What you are asked to do
Take every line from the listing below that contains "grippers".

Dataset
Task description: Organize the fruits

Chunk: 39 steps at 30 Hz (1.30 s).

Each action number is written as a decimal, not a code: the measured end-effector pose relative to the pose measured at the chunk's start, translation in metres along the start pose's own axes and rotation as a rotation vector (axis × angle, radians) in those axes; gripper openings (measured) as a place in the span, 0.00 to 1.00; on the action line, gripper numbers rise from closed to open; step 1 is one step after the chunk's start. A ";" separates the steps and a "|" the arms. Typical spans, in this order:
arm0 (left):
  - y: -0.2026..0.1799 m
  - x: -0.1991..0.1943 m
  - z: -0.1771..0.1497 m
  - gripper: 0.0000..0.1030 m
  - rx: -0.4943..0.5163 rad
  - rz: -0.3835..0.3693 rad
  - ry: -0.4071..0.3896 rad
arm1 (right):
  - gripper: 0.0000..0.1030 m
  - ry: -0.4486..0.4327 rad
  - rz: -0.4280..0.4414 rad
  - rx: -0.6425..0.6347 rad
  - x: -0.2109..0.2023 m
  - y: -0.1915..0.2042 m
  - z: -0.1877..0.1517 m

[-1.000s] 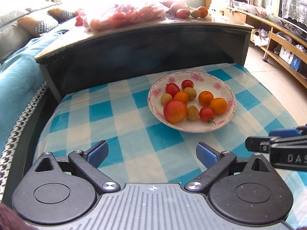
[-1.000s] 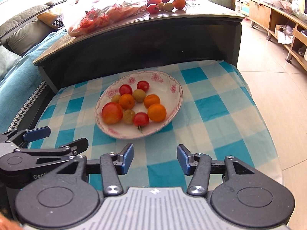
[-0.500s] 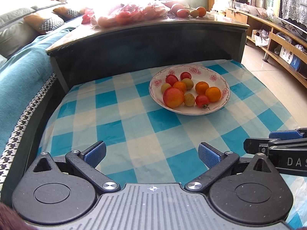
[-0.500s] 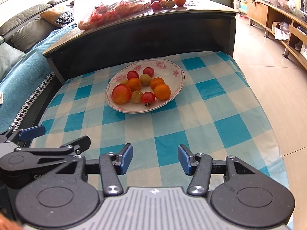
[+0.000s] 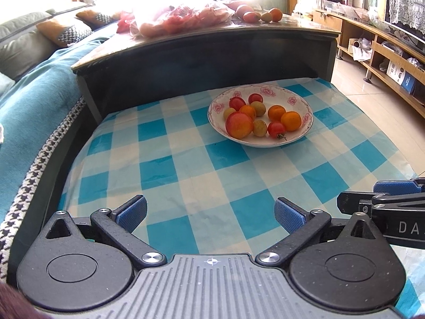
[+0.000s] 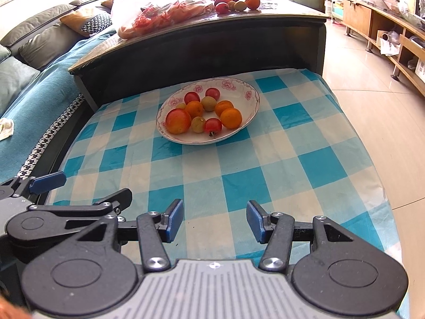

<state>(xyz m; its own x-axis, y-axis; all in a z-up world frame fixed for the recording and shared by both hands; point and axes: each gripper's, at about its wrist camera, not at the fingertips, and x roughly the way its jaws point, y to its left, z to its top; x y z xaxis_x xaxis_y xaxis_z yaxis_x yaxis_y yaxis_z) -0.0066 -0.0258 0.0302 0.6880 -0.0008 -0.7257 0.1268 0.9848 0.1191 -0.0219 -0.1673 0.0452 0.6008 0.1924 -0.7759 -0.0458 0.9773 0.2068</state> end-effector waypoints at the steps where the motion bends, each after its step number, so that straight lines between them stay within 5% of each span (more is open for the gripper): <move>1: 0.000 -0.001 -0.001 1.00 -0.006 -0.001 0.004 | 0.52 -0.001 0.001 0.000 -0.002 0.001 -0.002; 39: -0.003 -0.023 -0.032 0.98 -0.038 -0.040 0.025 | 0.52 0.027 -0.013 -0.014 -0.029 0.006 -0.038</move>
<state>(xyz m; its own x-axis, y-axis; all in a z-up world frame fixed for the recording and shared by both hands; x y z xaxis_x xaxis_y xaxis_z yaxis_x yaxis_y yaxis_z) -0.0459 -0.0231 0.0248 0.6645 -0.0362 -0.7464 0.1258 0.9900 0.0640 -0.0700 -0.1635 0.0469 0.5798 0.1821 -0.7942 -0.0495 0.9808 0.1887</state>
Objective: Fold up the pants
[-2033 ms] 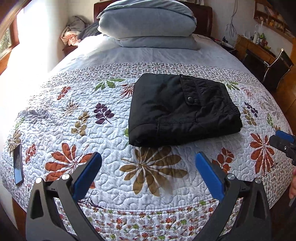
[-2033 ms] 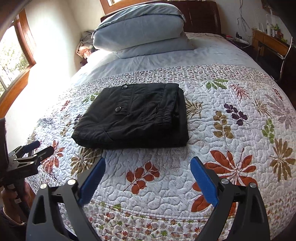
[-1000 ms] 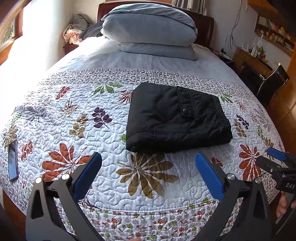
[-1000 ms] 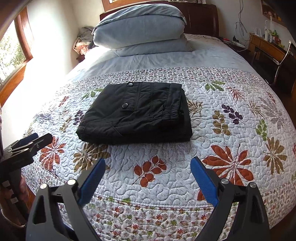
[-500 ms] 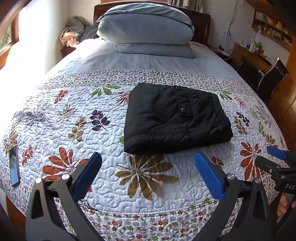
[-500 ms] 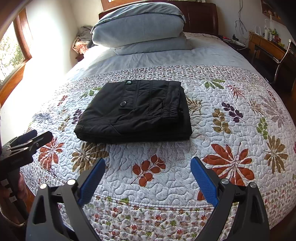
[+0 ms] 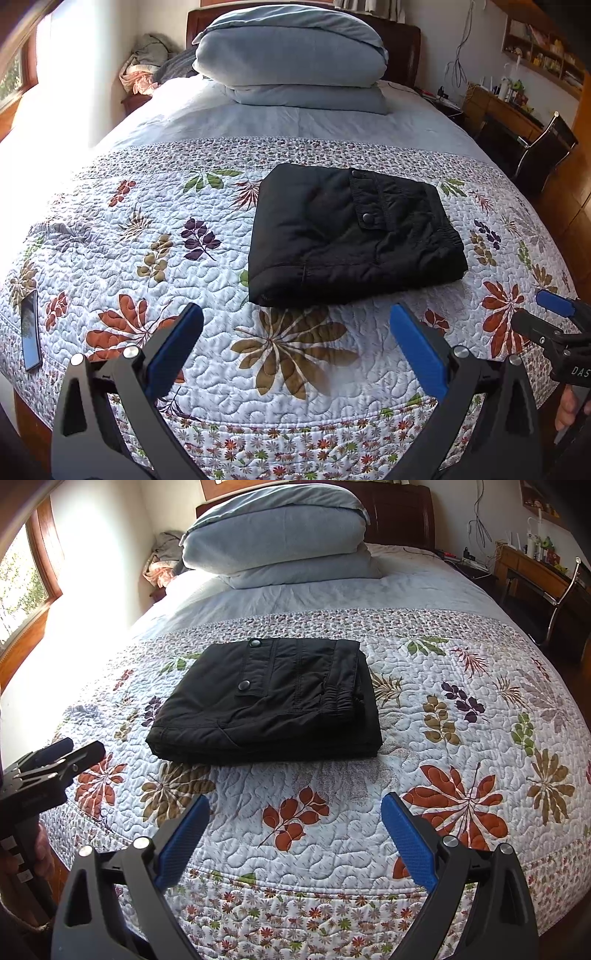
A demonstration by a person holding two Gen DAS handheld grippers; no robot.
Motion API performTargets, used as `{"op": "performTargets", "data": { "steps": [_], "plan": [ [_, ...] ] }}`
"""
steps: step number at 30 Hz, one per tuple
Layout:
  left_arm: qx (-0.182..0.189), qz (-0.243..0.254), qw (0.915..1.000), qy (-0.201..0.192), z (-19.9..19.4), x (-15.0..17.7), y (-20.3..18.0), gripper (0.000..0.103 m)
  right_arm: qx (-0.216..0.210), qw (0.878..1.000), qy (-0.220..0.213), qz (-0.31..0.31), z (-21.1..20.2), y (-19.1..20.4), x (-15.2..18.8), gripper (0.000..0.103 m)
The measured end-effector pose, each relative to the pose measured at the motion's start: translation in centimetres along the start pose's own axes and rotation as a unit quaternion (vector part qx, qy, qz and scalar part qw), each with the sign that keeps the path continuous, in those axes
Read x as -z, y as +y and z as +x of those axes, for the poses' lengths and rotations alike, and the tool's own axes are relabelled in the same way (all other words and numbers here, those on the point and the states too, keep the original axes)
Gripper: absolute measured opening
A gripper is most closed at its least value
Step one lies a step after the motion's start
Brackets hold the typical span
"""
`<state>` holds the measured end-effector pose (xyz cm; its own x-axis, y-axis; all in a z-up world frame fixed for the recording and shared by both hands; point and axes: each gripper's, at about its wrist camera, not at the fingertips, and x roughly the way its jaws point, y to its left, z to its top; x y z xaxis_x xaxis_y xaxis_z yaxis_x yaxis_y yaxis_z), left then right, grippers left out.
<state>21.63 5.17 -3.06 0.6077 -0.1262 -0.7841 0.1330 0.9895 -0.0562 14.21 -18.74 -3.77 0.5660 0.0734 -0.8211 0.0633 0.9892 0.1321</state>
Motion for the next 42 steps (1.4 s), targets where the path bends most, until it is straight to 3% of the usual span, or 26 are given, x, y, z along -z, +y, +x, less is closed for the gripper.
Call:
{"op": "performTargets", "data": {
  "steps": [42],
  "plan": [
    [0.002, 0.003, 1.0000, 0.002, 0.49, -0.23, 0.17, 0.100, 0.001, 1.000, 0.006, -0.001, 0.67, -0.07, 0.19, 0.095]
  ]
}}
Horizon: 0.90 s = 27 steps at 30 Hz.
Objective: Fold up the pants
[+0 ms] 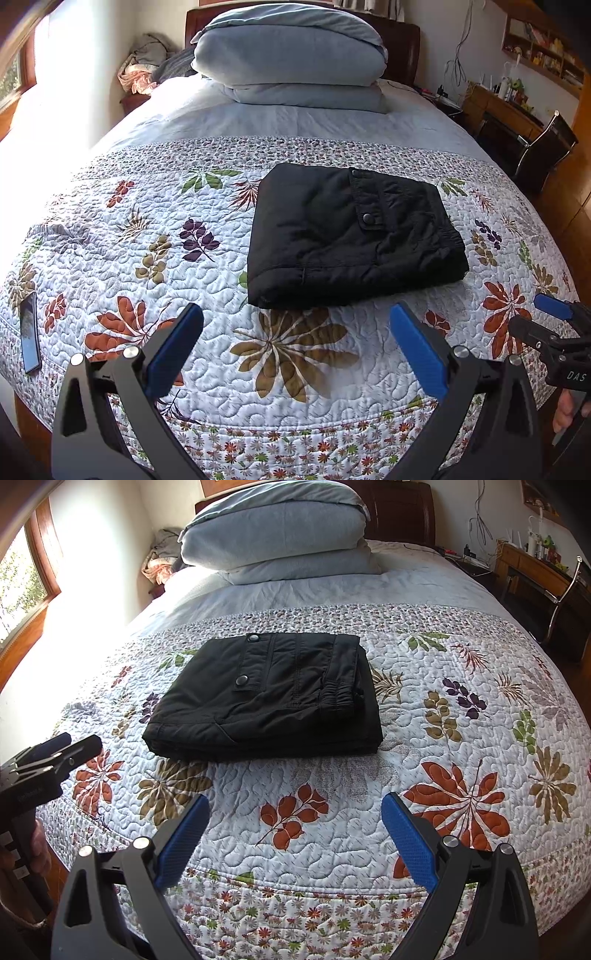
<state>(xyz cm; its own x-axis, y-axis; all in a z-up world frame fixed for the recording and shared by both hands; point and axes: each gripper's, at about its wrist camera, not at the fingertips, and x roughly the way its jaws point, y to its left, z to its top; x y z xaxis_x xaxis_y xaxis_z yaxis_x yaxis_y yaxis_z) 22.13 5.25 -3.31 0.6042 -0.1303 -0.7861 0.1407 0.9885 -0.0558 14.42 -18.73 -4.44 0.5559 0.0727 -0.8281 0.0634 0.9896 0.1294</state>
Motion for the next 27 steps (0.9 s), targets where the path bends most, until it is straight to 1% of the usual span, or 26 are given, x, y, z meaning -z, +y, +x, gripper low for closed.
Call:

Answer for this exercise
A demonstration by a person holding two Gen DAS handheld grippers; no robot.
`<state>` holds the measured end-effector pose (xyz cm; its own x-axis, y-axis; all in a z-up world frame fixed for the recording and shared by both hands; point and axes: each gripper's, at about its wrist camera, not at the fingertips, and x roughly the way its jaws point, y to its left, z to its top; x y z xaxis_x xaxis_y xaxis_z yaxis_x yaxis_y yaxis_z), left then right, grippers left out.

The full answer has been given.